Plasmodium falciparum sexual conversion rates can be affected by artemisinin-based treatment in naturally infected malaria patients

Affiliations

Plasmodium falciparum sexual conversion rates can be affected by artemisinin-based treatment in naturally infected malaria patients

Harvie P Portugaliza et al. EBioMedicine. 2022 Sep.

Abstract

Background: Artemisinins (ART) are the key component of the frontline antimalarial treatment, but their impact on Plasmodium falciparum sexual conversion rates in natural malaria infections remains unknown. This is an important knowledge gap because sexual conversion rates determine the relative parasite investment between maintaining infection in the same human host and transmission to mosquitoes.

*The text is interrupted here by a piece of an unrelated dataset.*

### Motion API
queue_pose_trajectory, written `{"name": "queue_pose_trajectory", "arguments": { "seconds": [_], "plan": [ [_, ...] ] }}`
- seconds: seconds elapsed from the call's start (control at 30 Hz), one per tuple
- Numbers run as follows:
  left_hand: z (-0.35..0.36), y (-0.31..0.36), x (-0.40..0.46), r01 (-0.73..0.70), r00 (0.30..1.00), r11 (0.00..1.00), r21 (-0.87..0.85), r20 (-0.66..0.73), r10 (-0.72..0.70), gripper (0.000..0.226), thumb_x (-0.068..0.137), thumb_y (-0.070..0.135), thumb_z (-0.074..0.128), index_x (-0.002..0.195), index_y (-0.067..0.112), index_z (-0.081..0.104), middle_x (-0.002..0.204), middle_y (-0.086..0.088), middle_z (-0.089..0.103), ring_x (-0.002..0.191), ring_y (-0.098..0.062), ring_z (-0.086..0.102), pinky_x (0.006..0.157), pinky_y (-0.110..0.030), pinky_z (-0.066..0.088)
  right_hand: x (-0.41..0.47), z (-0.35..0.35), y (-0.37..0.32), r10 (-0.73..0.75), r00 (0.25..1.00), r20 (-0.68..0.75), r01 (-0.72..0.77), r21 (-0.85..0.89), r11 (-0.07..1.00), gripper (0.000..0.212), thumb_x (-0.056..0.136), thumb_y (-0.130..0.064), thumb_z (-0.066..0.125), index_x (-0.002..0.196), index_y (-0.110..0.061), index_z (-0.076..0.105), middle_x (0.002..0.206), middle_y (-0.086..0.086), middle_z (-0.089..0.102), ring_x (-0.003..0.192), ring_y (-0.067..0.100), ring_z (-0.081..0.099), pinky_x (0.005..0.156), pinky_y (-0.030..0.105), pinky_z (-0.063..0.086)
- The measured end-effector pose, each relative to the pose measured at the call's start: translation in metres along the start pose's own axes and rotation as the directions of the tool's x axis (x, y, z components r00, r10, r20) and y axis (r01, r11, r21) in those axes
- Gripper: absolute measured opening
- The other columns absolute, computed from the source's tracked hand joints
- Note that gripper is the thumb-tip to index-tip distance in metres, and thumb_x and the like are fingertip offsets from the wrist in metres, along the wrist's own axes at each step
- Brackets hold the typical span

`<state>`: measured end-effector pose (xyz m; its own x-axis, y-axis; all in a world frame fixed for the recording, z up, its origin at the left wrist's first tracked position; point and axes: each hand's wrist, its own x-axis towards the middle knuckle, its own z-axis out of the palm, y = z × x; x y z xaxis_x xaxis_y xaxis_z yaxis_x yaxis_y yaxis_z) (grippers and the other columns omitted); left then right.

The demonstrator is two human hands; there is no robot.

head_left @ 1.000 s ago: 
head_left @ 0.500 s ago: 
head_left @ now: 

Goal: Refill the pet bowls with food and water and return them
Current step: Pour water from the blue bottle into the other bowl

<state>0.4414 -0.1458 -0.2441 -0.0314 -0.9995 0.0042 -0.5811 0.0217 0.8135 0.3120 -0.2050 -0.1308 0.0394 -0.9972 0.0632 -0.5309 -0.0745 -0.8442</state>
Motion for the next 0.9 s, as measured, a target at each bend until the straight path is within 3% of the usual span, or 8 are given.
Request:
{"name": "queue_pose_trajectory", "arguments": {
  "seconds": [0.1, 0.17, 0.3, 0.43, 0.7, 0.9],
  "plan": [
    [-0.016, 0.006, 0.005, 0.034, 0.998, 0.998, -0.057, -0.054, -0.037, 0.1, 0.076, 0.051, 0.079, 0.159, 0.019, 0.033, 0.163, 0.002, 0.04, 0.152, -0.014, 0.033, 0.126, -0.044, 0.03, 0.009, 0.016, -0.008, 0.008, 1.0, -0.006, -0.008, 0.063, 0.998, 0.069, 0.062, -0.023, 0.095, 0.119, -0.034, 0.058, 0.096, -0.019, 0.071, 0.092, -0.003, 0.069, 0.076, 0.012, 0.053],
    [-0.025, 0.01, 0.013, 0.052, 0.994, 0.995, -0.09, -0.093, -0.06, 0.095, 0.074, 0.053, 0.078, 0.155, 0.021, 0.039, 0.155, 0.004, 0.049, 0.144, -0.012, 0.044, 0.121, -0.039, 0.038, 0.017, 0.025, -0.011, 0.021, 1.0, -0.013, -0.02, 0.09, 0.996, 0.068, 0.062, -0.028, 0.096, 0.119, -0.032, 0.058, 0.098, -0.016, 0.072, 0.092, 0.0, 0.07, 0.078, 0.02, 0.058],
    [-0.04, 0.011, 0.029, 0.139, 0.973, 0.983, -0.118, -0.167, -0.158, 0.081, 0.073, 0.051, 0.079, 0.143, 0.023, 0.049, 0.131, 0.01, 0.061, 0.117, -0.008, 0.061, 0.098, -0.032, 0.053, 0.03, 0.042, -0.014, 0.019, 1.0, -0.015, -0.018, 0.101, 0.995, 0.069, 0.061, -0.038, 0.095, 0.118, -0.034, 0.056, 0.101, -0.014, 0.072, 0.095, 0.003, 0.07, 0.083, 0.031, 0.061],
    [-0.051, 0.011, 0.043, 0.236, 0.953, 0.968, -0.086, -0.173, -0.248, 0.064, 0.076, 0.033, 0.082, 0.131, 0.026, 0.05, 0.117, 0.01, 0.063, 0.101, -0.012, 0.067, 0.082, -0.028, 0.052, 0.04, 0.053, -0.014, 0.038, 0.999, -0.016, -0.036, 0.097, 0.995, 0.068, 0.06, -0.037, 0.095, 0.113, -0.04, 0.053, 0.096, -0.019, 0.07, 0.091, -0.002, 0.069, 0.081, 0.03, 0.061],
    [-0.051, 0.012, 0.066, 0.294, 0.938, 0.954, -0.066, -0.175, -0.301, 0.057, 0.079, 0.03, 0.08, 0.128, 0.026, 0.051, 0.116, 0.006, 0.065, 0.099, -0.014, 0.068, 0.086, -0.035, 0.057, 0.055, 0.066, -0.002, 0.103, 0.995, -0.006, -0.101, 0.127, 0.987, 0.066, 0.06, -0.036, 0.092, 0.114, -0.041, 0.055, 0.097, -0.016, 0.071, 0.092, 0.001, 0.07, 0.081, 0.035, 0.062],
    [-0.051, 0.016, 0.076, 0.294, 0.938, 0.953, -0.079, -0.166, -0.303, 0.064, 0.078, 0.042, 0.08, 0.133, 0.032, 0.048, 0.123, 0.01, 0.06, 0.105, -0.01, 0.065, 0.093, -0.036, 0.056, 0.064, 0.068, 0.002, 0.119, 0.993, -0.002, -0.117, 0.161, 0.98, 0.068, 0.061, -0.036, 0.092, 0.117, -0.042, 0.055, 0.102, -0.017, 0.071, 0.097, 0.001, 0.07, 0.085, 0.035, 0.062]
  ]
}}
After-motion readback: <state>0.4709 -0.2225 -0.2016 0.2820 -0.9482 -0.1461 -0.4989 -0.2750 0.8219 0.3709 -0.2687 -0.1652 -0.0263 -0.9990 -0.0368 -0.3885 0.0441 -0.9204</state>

Methods: The primary outcome of this study was to assess the impact of ART-based treatment on sexual conversion rates by comparing the relative transcript levels of pfap2-g and other sexual ring biomarkers (SRBs) before and after treatment. We analysed samples from previously existing cohorts in Vietnam, Burkina Faso and Mozambique (in total, n=109) collected before treatment and at 12 h intervals after treatment. As a secondary objective, we investigated factors that may influence the effect of treatment on sexual conversion rates.

Findings: In the majority of infections from the African cohorts, but not from Vietnam, we observed increased expression of pfap2-g and other SRBs after treatment. Estimated parasite age at the time of treatment was negatively correlated with the increase in pfap2-g transcript levels, suggesting that younger parasites are less susceptible to stimulation of sexual conversion.

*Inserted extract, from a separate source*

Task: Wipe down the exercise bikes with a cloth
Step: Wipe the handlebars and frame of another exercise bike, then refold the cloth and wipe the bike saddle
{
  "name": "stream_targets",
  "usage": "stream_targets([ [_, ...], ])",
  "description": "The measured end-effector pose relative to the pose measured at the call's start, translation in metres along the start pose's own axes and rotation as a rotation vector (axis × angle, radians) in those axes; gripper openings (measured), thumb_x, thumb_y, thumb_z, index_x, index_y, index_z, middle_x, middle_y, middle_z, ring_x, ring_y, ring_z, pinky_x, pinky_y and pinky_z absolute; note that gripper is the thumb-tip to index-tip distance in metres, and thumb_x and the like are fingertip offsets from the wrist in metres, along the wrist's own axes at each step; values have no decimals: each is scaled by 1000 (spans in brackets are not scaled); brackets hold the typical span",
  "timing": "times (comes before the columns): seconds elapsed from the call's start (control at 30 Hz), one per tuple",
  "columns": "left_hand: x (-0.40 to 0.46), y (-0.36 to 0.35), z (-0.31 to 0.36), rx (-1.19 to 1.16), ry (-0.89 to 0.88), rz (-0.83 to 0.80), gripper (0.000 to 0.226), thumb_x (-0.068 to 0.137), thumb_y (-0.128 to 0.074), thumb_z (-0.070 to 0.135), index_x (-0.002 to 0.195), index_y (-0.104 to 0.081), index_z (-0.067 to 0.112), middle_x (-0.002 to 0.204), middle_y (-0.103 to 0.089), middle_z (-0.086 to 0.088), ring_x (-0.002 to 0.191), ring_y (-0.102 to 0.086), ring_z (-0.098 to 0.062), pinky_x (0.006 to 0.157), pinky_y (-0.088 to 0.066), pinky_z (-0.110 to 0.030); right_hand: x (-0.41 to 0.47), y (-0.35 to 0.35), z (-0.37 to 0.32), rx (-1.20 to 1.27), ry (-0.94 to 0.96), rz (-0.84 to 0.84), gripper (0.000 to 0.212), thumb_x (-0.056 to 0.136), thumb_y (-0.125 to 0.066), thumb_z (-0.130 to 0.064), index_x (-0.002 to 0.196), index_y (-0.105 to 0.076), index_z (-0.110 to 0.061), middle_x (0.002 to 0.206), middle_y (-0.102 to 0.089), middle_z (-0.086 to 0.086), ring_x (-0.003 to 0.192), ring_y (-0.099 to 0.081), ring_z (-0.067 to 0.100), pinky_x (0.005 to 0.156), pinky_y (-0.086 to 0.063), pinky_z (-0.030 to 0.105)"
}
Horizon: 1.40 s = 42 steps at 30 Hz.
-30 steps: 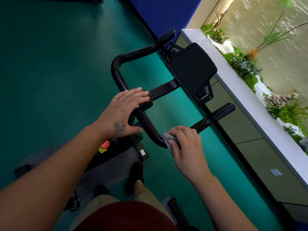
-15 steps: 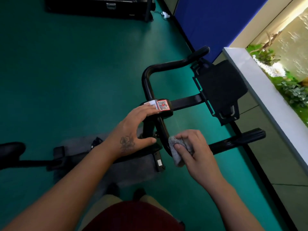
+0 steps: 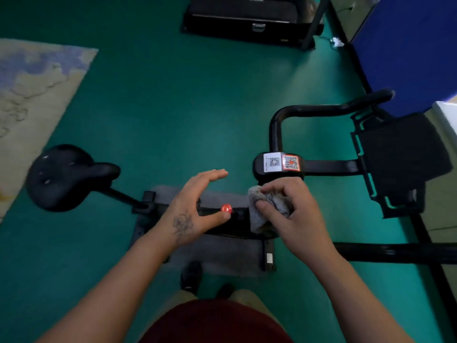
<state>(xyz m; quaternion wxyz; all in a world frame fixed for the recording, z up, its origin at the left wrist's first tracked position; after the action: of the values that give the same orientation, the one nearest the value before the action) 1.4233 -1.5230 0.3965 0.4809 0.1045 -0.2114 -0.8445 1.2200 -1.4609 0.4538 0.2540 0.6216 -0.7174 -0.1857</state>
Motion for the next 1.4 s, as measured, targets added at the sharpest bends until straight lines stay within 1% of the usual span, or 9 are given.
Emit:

Interpretation: We observed enhanced expression of SRBs after ART-based treatment in many patients, which suggests that in natural malaria infections sexual conversion rates can be altered by treatment. ART-based treatment reduces the potential of a treated individual to transmit the disease, but we hypothesise that under some circumstances this reduction may be attenuated by ART-enhanced sexual conversion.

Funding: Spanish Agencia Estatal de Investigación (AEI), European Regional Development Fund (ERDF, European Union), Belgium Development Cooperation (DGD), Canadian University Health Network (UHN), TransGlobalHealth-Erasmus Mundus (European Union).

Keywords: Artemisinin; Malaria transmission; Plasmodium falciparum; Sexual conversion; pfap2-g.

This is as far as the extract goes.